Researchers at the Salk Institute announced on June 25 that iron accumulation in neurons may play a significant role in increasing vulnerability to neurodegenerative diseases such as Alzheimer's and Parkinson's. The study, published in Cell Death Discovery on June 18, found that excess iron trapped inside nerve cells lowers their defenses over time, making them more susceptible to cellular stress through a process named chronoferroptosis.
Pam Maher, PhD, senior and co-corresponding author and research professor at Salk, said, "Resilience has become a huge topic of discussion when it comes to Alzheimer's disease and other neurodegenerative disorders, trying to make the brain more resilient in the face of stressors that contribute to neurodegeneration. Our study reveals that cells lose resilience when iron hits a certain level, making neurons more susceptible to stressors that damage or even kill them."
The researchers explained that while iron is an essential mineral for healthy bodily function—including oxygen transport and hormone production—its gradual buildup within neurons appears problematic only later in life. Nawab John Dar, PhD, co-corresponding author and postdoctoral researcher in Maher's lab, said, "So, it isn't the iron itself that is a problem with age. It is this accumulation of iron over time that is the problem." The team suspects this buildup results from failures in neuronal iron export mechanisms.
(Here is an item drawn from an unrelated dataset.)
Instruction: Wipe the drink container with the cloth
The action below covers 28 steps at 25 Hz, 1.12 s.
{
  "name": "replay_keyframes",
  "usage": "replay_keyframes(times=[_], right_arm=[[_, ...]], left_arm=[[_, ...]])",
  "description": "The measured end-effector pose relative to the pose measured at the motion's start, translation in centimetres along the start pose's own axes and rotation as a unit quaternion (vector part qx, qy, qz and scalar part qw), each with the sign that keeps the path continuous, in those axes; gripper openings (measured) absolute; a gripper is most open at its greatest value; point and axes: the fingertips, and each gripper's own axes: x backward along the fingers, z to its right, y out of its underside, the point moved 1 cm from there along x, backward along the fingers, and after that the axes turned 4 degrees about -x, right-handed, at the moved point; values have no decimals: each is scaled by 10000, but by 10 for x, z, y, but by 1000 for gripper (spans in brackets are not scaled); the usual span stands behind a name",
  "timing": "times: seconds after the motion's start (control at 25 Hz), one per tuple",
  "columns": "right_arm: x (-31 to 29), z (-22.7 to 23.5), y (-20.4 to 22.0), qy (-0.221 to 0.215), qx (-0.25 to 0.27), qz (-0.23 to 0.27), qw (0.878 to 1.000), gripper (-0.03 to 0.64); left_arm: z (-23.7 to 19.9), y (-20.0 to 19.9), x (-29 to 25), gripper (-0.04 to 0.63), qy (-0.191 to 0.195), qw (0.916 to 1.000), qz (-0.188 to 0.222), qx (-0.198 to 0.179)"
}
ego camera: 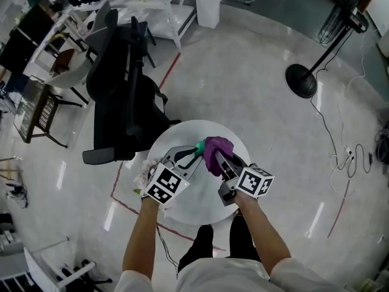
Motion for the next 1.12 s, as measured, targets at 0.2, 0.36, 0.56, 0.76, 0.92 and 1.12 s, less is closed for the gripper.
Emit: replay_keyframes(times=[0.2, 0.36, 0.56, 0.76, 0.92, 1.12], right_arm=[[-13, 33, 5, 394, -568, 434, 9967, 98], [-22, 60, 16, 709, -872, 566, 9920, 97], [-29, 100, 33, 1329, -859, 514, 9861, 95], [-35, 132, 47, 1907, -658, 464, 9783, 92], [-39, 157, 62, 2372, -492, 113, 9701, 92], [-42, 172, 69, 2297, -454, -311, 9717, 94]], left_arm=[[-2, 0, -2, 80, 96, 9999, -47, 13], [-2, 1, -3, 80, 57, 9999, -94, -13], [-3, -1, -2, 80, 22, 10000, -3, 83], [-3, -1, -2, 80, -59, 9999, 53, 85], [-3, 1, -2, 80, -117, 9998, 64, 143], [-1, 1, -5, 80, -200, 9995, 116, 211]])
To investigate further, the Salk team developed what they describe as the first progressive model of iron accumulation using human-derived nerve cell lines. They compared acute (six-to-eight-hour) versus chronic (nine-day) exposures to excess iron. While acutely exposed neurons showed little change after exposure or additional stressors, chronically exposed neurons displayed multiple biochemical changes—including elevated lipid peroxidation—and became less able to withstand further insults.
"We think these coordinated alterations in iron-handling and antioxidant defense proteins make chronically exposed neurons vulnerable to neurodegenerative pathology," Dar said. "Entering this state of chronoferroptosis may set neurons up for age-related failure." The findings suggest ferroptosis can act not only as an immediate cell death pathway but also as a longer-term cellular stress response mechanism.
Maher concluded by noting potential future applications: "It's not something we worked on in this paper, but our lab has developed several compounds to inhibit this pathway. This could really be a promising therapeutic route for boosting neuron resilience and staving off neurodegeneration as we grow older."